■ ACTION ITEM ■
Extract, unchanged, every line from the top of the material below through the line with "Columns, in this", and no more.

■ INFORMATION SHOWN ■
╭──
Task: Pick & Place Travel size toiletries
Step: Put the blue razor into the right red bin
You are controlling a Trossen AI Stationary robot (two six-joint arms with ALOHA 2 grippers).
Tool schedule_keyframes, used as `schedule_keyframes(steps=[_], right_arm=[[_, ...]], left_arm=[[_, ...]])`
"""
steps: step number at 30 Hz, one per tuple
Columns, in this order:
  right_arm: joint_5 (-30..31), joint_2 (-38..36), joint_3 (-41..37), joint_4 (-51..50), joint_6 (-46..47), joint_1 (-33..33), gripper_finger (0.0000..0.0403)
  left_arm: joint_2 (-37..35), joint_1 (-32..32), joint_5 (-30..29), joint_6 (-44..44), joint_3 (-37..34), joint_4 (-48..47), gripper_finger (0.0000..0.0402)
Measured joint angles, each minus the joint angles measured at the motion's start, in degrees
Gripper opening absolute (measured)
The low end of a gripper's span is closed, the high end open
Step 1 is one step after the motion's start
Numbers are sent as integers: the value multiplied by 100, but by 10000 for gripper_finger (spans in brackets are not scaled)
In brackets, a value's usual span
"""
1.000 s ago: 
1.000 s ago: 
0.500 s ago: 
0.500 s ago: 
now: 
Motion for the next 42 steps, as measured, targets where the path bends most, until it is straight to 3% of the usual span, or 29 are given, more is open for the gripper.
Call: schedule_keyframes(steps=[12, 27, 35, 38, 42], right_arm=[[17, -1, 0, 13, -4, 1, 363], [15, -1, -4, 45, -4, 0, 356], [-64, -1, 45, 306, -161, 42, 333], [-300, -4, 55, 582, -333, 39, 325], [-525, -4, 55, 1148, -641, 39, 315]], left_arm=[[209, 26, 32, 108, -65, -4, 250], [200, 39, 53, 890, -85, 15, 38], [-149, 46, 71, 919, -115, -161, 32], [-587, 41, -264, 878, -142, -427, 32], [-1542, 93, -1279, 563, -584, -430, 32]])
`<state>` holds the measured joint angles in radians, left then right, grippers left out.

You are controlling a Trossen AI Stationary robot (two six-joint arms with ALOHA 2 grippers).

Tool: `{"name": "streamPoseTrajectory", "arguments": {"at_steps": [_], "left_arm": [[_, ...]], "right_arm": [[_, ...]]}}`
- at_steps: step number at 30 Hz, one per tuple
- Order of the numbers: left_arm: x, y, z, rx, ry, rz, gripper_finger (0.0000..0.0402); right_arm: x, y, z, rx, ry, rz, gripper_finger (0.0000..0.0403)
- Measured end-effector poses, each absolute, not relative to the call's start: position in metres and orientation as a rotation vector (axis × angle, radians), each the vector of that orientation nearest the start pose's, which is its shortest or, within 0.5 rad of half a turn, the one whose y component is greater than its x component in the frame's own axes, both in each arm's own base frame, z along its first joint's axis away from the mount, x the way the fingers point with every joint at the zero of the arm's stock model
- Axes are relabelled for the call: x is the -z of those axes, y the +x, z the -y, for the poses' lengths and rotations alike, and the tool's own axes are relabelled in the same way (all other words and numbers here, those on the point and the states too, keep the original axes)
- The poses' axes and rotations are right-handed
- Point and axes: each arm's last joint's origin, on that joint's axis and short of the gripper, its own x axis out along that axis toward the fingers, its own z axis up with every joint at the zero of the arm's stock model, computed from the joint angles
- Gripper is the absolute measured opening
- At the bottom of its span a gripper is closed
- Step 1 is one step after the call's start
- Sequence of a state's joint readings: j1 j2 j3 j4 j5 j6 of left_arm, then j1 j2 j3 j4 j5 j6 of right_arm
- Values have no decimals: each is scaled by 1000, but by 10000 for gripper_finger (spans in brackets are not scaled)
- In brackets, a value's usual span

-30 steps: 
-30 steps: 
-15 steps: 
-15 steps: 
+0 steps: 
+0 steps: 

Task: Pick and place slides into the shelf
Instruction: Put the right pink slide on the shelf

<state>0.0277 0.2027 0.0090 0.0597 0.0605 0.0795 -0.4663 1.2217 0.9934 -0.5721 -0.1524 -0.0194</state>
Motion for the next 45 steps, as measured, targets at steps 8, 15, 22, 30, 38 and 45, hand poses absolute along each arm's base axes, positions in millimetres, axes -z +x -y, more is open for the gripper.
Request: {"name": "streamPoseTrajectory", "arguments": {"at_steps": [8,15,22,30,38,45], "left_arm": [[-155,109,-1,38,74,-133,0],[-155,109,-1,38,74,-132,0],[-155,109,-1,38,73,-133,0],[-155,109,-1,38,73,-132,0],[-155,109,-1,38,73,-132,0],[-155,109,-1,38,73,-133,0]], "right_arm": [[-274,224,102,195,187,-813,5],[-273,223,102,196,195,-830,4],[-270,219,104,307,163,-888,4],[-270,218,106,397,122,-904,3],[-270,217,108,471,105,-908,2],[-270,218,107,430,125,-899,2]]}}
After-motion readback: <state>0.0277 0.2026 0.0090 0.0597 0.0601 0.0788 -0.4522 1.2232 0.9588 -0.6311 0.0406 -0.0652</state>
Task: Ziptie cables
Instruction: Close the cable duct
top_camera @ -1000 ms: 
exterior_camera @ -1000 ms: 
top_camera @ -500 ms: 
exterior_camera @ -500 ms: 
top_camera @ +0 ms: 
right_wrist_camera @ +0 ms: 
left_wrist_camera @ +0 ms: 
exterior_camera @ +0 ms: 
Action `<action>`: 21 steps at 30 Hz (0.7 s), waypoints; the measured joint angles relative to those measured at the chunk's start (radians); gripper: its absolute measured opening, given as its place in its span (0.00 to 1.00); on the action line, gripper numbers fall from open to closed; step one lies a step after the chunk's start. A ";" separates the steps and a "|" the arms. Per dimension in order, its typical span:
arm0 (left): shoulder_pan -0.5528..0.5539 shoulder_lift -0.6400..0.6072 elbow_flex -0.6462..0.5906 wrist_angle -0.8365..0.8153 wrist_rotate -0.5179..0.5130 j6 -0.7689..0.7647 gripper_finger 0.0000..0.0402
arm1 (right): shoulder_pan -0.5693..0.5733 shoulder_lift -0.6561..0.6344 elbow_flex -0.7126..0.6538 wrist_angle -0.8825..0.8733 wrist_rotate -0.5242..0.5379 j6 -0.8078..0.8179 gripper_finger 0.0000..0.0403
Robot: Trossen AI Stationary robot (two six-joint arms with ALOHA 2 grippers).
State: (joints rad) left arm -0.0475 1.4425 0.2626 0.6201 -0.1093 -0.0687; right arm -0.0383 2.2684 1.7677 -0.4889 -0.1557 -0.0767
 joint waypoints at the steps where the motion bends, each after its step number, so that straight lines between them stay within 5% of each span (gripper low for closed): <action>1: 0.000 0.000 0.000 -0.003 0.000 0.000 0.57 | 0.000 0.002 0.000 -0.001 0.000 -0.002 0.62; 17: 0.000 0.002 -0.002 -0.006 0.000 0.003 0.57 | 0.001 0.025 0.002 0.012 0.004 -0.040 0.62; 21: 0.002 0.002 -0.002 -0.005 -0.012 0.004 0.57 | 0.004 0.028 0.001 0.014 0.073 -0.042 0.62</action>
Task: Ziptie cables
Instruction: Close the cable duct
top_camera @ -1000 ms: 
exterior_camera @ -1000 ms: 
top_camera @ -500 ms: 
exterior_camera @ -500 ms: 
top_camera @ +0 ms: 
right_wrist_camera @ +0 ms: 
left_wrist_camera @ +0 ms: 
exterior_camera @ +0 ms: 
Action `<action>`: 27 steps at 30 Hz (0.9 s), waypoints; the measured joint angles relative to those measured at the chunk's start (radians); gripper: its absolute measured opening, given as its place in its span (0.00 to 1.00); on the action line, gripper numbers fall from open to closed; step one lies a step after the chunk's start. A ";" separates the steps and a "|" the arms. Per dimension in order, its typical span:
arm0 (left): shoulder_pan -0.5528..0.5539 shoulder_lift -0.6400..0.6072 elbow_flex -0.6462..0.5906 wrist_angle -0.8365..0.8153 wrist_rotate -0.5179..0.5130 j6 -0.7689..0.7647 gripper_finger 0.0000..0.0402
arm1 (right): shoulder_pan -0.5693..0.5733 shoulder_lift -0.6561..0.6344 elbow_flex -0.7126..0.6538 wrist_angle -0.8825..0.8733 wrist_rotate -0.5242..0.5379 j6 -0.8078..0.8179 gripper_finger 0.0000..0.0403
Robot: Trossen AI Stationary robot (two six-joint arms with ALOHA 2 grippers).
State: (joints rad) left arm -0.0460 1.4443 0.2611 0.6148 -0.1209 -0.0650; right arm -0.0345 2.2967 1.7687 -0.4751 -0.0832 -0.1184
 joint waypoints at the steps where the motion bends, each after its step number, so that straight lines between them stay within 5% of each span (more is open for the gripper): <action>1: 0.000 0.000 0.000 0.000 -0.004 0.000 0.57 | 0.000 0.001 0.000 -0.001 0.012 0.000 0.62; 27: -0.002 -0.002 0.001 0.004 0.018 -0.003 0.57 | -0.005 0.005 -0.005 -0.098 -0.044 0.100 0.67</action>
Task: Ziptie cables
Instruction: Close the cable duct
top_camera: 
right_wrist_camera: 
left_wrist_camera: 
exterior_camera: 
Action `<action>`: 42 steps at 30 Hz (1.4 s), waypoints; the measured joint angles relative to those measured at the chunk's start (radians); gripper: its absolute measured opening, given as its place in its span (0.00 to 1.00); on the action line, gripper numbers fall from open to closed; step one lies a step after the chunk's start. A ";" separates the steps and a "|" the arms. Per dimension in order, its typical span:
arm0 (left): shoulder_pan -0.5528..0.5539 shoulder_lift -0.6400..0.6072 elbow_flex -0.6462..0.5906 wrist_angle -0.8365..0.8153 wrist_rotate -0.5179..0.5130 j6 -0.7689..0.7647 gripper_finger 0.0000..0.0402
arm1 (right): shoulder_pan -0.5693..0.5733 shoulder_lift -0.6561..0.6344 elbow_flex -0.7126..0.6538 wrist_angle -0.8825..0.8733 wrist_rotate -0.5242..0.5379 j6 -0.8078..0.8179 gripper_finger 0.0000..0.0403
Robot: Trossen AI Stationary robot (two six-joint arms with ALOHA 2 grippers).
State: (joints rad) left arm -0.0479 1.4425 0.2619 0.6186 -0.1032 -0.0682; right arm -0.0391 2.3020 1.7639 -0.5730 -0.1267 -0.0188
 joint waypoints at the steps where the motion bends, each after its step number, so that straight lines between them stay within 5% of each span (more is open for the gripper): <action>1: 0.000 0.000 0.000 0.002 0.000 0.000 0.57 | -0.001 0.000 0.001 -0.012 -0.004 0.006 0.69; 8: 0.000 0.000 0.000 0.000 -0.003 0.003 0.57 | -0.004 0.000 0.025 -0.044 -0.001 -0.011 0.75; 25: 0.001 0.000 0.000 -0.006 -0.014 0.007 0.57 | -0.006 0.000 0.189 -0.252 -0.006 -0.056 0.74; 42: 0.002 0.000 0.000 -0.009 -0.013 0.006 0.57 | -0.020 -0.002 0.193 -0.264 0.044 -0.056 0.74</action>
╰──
■ EXPECTED ANSWER ■
Task: Pick & Place Travel size toiletries
Step: Put the blue razor into the right red bin
You are controlling a Trossen AI Stationary robot (two six-joint arms with ALOHA 2 grippers).
Tool schedule_keyframes, used as `schedule_keyframes(steps=[_], right_arm=[[_, ...]], left_arm=[[_, ...]])`
"""
steps: step number at 30 Hz, one per tuple
Columns, in this order:

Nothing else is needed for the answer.